• _WORK INSTRUCTION_
Return, without pictures, the lines from the start of the data through the one that contains "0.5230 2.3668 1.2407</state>".

BEGIN DATASET EXTRACT

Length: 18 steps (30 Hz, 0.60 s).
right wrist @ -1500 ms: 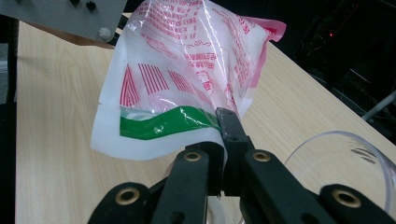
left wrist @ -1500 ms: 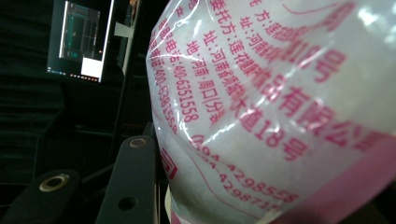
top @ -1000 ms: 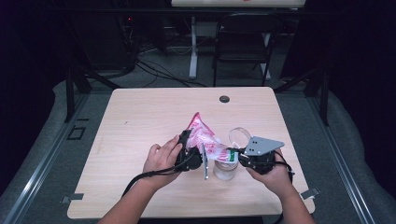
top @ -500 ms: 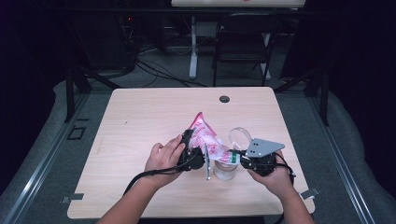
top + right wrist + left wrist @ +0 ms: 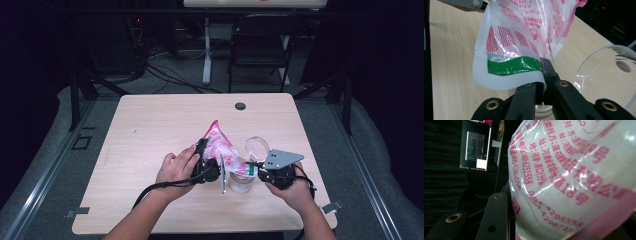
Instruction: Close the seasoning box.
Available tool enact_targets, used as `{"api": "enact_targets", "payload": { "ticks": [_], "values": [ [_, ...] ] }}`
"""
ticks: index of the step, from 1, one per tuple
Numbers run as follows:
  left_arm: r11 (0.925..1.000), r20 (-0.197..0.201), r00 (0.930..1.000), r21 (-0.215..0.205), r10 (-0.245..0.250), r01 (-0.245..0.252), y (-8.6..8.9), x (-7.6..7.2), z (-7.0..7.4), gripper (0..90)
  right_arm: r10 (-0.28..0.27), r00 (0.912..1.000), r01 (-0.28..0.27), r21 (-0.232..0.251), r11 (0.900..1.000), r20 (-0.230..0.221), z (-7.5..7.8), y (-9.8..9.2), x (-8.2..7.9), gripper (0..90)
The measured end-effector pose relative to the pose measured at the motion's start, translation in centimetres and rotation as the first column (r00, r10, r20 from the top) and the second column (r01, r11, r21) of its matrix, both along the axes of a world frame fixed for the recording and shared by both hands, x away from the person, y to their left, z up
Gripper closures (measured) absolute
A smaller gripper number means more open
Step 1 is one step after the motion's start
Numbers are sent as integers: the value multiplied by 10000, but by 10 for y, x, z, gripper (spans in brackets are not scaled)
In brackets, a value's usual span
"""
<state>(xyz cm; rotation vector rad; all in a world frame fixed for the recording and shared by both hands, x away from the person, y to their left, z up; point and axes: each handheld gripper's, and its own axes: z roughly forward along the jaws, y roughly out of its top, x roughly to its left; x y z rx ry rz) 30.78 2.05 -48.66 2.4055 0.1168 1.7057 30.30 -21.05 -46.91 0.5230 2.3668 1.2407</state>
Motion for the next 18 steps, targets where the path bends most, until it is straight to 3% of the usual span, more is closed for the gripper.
{"api": "enact_targets", "payload": {
  "ticks": [18],
  "values": [
    [10000, 131, 9999, 95, -11, 9, 0, 1, -1, 618, 44, 9999, -47, -162, 9999, -162, -5, 1, 2, 900]
  ]
}}
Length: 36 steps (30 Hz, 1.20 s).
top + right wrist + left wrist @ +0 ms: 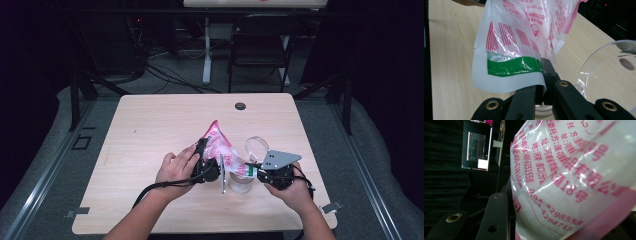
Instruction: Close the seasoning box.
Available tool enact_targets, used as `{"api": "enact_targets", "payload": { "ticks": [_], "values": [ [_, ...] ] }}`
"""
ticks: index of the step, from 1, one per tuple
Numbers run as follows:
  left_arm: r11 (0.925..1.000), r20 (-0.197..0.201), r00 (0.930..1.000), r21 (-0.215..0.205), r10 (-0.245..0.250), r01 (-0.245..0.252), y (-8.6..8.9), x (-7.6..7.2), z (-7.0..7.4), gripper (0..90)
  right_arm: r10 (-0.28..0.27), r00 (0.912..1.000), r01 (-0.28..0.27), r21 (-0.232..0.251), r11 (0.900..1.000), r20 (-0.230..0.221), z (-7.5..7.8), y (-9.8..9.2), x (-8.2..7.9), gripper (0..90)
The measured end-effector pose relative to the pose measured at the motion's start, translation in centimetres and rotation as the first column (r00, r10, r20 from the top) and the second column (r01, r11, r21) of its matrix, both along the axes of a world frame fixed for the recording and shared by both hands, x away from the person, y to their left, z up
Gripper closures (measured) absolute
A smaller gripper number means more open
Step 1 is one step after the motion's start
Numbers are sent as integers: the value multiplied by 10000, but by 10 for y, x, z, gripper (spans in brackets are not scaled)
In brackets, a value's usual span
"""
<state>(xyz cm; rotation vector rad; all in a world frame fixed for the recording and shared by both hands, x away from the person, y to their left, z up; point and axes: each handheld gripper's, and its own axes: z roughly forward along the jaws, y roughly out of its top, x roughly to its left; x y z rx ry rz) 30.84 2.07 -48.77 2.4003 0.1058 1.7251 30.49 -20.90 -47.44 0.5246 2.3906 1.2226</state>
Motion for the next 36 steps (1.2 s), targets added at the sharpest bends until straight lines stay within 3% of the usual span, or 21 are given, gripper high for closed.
{"api": "enact_targets", "payload": {
  "ticks": [36],
  "values": [
    [10000, 39, 10000, 58, -19, 19, 1, -1, 3, 634, 63, 9999, -63, -64, 10000, -103, -4, 3, 1, 900]
  ]
}}
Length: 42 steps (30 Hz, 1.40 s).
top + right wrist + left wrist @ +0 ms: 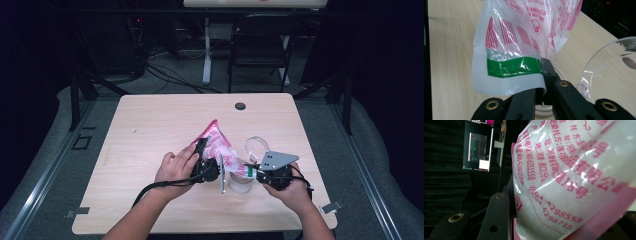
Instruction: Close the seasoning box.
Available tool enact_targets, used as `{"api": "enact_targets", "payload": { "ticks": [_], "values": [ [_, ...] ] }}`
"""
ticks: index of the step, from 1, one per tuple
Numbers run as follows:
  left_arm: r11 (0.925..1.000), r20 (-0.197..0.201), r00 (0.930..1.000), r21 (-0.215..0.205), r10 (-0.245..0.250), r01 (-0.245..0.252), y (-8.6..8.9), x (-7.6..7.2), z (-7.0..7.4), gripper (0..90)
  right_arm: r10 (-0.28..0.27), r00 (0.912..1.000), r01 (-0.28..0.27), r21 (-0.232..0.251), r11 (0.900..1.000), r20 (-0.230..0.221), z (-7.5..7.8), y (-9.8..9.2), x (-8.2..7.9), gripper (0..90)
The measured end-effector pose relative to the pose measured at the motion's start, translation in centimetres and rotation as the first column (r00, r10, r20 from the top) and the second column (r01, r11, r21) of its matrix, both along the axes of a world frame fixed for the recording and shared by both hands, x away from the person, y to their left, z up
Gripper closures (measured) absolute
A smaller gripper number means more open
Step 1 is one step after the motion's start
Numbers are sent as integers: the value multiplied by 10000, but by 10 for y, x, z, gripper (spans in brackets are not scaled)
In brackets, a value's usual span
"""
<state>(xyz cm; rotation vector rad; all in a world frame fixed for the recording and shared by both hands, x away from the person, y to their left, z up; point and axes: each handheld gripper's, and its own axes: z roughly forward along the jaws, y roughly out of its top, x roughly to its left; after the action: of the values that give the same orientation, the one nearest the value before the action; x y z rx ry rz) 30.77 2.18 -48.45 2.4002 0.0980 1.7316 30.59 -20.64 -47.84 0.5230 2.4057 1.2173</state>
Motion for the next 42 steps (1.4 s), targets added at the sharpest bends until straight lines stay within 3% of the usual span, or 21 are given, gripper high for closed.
{"api": "enact_targets", "payload": {
  "ticks": [42],
  "values": [
    [10000, 134, 9999, 26, -51, 50, -1, 0, 4, 637, -39, 10000, 39, -29, 10000, 40, 0, 0, 0, 900]
  ]
}}
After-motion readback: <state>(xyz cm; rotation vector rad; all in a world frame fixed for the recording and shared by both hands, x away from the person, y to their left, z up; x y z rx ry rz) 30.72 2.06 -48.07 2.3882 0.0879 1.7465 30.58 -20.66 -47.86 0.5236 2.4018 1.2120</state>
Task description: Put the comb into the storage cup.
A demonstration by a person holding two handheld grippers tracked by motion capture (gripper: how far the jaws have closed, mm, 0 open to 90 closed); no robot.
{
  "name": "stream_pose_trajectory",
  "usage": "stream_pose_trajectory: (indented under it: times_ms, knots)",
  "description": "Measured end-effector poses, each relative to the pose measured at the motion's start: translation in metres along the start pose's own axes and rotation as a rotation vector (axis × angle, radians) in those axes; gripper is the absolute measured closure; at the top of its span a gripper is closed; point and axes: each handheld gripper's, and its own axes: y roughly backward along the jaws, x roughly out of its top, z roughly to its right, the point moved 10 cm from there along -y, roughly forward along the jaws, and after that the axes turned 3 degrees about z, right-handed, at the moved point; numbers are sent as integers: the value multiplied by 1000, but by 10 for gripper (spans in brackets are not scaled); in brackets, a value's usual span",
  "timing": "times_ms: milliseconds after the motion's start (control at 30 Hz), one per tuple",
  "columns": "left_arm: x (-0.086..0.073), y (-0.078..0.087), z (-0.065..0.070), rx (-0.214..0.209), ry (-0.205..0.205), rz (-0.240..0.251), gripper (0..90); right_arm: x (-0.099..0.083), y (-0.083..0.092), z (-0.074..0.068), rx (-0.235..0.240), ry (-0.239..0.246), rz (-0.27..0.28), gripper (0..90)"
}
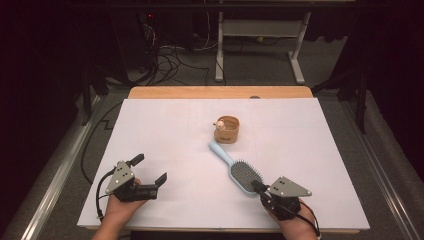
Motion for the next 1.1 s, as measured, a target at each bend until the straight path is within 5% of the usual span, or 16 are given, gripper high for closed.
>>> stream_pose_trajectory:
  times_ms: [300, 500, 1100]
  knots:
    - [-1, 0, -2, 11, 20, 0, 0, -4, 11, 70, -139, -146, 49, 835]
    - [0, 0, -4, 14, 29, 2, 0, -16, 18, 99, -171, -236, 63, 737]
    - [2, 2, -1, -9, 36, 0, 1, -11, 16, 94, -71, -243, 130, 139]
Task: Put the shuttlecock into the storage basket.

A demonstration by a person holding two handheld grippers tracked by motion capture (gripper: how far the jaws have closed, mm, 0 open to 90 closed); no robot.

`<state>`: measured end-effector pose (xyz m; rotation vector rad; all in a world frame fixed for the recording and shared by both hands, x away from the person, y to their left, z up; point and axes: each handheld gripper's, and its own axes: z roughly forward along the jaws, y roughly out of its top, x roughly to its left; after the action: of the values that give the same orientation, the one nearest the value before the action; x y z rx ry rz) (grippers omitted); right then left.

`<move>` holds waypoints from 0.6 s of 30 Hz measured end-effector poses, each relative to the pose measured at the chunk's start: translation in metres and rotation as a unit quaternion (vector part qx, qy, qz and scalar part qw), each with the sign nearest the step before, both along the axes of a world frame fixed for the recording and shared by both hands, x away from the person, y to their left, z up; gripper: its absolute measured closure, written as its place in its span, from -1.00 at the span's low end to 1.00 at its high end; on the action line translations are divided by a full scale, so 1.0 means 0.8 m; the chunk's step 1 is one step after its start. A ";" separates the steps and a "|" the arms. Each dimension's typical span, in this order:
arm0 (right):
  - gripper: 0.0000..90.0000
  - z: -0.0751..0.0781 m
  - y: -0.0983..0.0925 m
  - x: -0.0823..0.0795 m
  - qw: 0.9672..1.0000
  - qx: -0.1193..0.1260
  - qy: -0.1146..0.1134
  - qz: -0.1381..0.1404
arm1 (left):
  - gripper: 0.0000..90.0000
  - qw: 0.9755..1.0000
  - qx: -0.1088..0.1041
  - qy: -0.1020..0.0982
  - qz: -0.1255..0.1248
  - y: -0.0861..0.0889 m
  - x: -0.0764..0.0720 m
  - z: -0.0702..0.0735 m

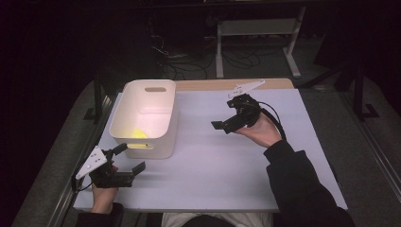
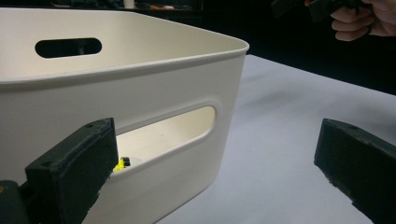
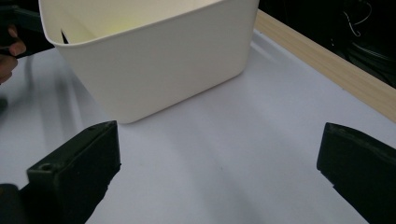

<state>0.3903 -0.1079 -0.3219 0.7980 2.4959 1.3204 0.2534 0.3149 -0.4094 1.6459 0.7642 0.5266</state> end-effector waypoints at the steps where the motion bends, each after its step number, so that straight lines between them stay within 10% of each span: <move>1: -1.00 -0.001 -0.002 -0.001 1.000 0.001 0.001 -0.002 | -1.00 1.000 0.000 0.000 0.000 0.000 0.000 0.000; 18: -1.00 -0.013 -0.035 -0.012 1.000 0.012 -0.008 -0.021 | -1.00 1.000 0.000 0.000 0.001 0.000 0.000 0.000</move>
<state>0.3804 -0.1356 -0.3322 0.8356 2.4418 1.3392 0.2531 0.3148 -0.4095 1.6462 0.7658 0.5284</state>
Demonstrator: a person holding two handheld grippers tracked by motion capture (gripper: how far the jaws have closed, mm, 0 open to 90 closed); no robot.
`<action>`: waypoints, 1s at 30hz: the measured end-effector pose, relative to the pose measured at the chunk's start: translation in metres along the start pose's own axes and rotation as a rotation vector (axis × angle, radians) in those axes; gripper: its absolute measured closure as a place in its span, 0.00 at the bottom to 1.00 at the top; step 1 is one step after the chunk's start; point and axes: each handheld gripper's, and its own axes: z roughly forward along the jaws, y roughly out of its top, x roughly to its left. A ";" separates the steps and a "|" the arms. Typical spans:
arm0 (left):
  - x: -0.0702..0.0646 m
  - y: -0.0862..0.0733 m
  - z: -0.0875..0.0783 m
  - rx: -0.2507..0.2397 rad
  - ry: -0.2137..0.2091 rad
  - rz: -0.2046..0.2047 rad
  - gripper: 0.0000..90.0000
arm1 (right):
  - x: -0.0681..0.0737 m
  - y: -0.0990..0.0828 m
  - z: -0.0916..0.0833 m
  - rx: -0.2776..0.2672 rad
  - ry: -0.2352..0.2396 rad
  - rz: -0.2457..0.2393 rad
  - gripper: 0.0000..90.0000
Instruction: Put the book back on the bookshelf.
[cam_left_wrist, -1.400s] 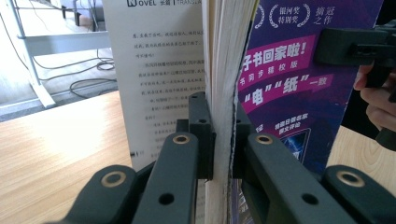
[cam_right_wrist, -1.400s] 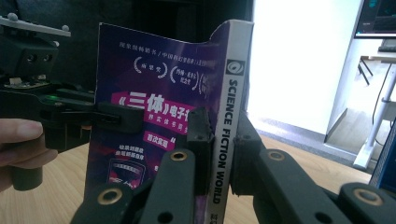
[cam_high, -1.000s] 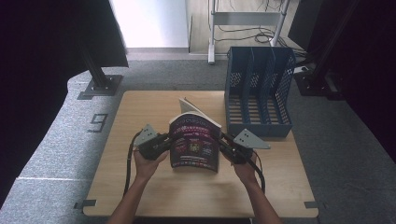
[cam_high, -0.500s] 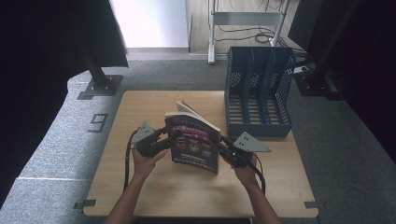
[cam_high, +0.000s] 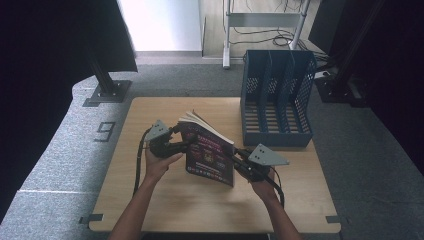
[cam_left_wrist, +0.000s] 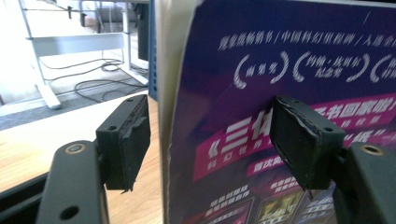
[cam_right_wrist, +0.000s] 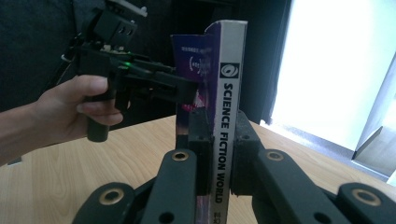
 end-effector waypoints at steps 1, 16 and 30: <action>0.000 0.000 0.000 0.000 0.000 0.000 0.31 | 0.000 0.000 0.000 0.000 0.000 0.000 0.90; 0.000 0.006 0.013 0.038 -0.043 -0.006 0.20 | -0.003 0.000 0.001 0.002 0.022 -0.002 0.90; -0.006 0.005 0.005 0.024 -0.059 0.008 0.24 | -0.010 0.003 0.006 0.027 0.049 0.013 0.81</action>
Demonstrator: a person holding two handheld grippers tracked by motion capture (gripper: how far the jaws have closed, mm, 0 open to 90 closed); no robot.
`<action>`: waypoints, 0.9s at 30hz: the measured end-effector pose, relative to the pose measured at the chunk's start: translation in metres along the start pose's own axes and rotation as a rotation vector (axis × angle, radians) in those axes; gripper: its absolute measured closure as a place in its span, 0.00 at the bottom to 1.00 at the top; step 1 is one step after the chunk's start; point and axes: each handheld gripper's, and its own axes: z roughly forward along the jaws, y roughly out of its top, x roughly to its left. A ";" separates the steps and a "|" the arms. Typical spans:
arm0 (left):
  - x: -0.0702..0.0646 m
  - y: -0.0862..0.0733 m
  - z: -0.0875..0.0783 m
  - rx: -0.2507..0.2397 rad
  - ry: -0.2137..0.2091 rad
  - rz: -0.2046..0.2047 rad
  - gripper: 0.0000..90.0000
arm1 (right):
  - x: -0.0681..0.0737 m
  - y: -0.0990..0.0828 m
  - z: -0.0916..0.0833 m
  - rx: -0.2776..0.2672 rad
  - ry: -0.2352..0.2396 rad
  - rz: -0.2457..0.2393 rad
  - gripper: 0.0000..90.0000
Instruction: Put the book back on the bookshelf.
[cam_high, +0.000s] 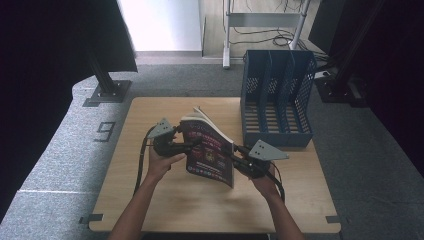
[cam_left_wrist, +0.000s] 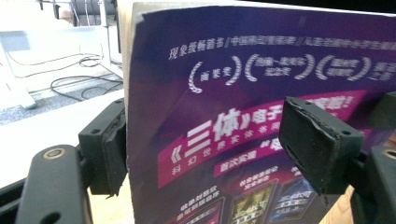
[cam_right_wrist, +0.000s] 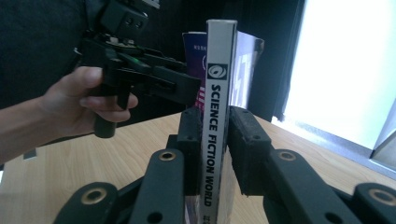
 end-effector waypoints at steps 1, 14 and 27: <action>0.000 0.000 0.000 0.000 -0.001 0.000 0.24 | -0.001 0.002 0.002 0.019 -0.014 -0.001 0.83; 0.005 0.003 0.000 -0.024 0.002 0.015 0.20 | 0.001 0.001 -0.004 0.018 0.004 -0.041 0.90; 0.004 0.009 0.003 -0.014 -0.024 0.014 0.20 | -0.003 0.001 -0.003 0.018 0.011 -0.023 0.85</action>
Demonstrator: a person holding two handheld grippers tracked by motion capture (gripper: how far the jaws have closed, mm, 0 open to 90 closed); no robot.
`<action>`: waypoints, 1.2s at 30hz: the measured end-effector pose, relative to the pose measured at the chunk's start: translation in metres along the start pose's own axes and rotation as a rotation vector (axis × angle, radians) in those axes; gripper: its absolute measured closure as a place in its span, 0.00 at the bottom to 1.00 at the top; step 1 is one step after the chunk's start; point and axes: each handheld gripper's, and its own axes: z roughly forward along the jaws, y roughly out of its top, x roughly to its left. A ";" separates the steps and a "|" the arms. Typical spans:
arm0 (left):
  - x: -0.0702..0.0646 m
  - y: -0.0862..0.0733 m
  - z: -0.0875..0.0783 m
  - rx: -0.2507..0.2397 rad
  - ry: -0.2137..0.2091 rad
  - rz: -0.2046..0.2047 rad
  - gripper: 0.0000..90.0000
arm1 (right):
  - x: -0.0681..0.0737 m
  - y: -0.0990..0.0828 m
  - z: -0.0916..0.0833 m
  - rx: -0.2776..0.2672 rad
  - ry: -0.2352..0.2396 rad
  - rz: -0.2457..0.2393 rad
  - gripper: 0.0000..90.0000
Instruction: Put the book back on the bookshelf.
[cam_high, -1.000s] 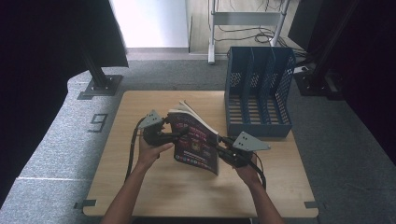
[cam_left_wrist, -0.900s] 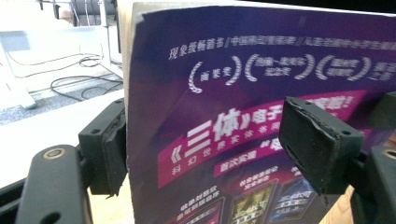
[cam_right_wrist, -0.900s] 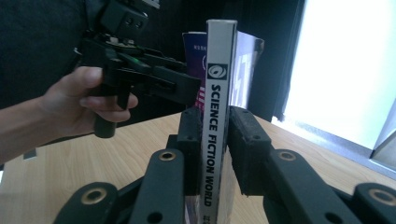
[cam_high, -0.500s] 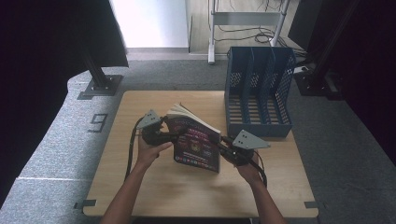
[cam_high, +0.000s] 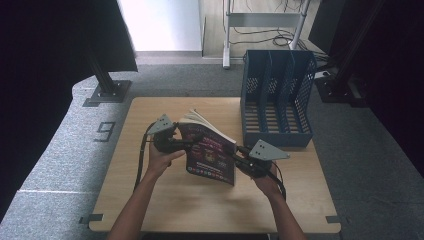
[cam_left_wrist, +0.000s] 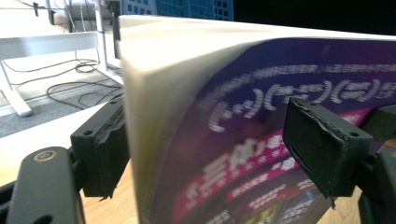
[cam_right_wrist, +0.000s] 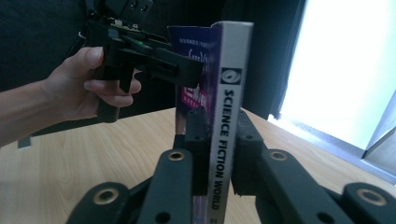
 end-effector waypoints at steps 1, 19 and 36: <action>-0.001 0.000 0.001 0.000 0.000 -0.001 0.20 | -0.001 0.000 0.002 0.005 0.015 0.011 0.82; -0.004 0.000 0.000 -0.009 -0.011 -0.003 0.21 | -0.012 0.001 0.024 0.082 -0.072 0.041 0.86; 0.005 0.002 -0.003 -0.030 0.025 0.026 0.18 | -0.002 -0.002 0.012 0.047 -0.018 -0.022 0.90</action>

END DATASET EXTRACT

• _RESULT FOR THIS EXERCISE_
Length: 18 steps (30 Hz, 0.60 s).
right wrist @ -1500 ms: 
left wrist @ -1500 ms: 
top @ -1000 ms: 
top @ -500 ms: 
top + right wrist + left wrist @ +0 ms: 
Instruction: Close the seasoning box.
Available tool enact_targets, used as `{"api": "enact_targets", "payload": { "ticks": [_], "values": [ [_, ...] ] }}`
"""
ticks: index of the step, from 1, one per tuple
Numbers run as follows:
  left_arm: r11 (0.925..1.000), r20 (-0.197..0.201), r00 (0.930..1.000), r21 (-0.215..0.205), r10 (-0.245..0.250), r01 (-0.245..0.252), y (-8.6..8.9), x (-7.6..7.2), z (-7.0..7.4), gripper (0..90)
  right_arm: r10 (-0.28..0.27), r00 (0.912..1.000), r01 (-0.28..0.27), r21 (-0.232..0.251), r11 (0.900..1.000), r20 (-0.230..0.221), z (-7.5..7.8), y (-9.8..9.2), x (-8.2..7.9), gripper (0..90)
The measured end-effector pose relative to the pose measured at the motion's start, translation in centimetres and rotation as the first column (r00, r10, r20 from the top) and the second column (r01, r11, r21) of its matrix, both along the axes of a world frame fixed for the recording and shared by both hands, x away from the person, y to their left, z up
Gripper closures (measured) absolute
A smaller gripper number means more open
Step 1 is one step after the motion's start
Numbers are sent as integers: the value multiplied by 10000, but by 10 for y, x, z, gripper (spans in brackets are not scaled)
In brackets, a value's usual span
"""
<state>(xyz cm; rotation vector rad; all in a world frame fixed for the recording and shared by both hands, x away from the person, y to their left, z up; point and axes: each handheld gripper's, and its own axes: z roughly forward along the jaws, y roughly out of its top, x roughly to its left; x y z rx ry rz) 30.78 2.05 -48.66 2.4055 0.1168 1.7057 30.30 -21.05 -46.91 0.5230 2.3668 1.2407</state>

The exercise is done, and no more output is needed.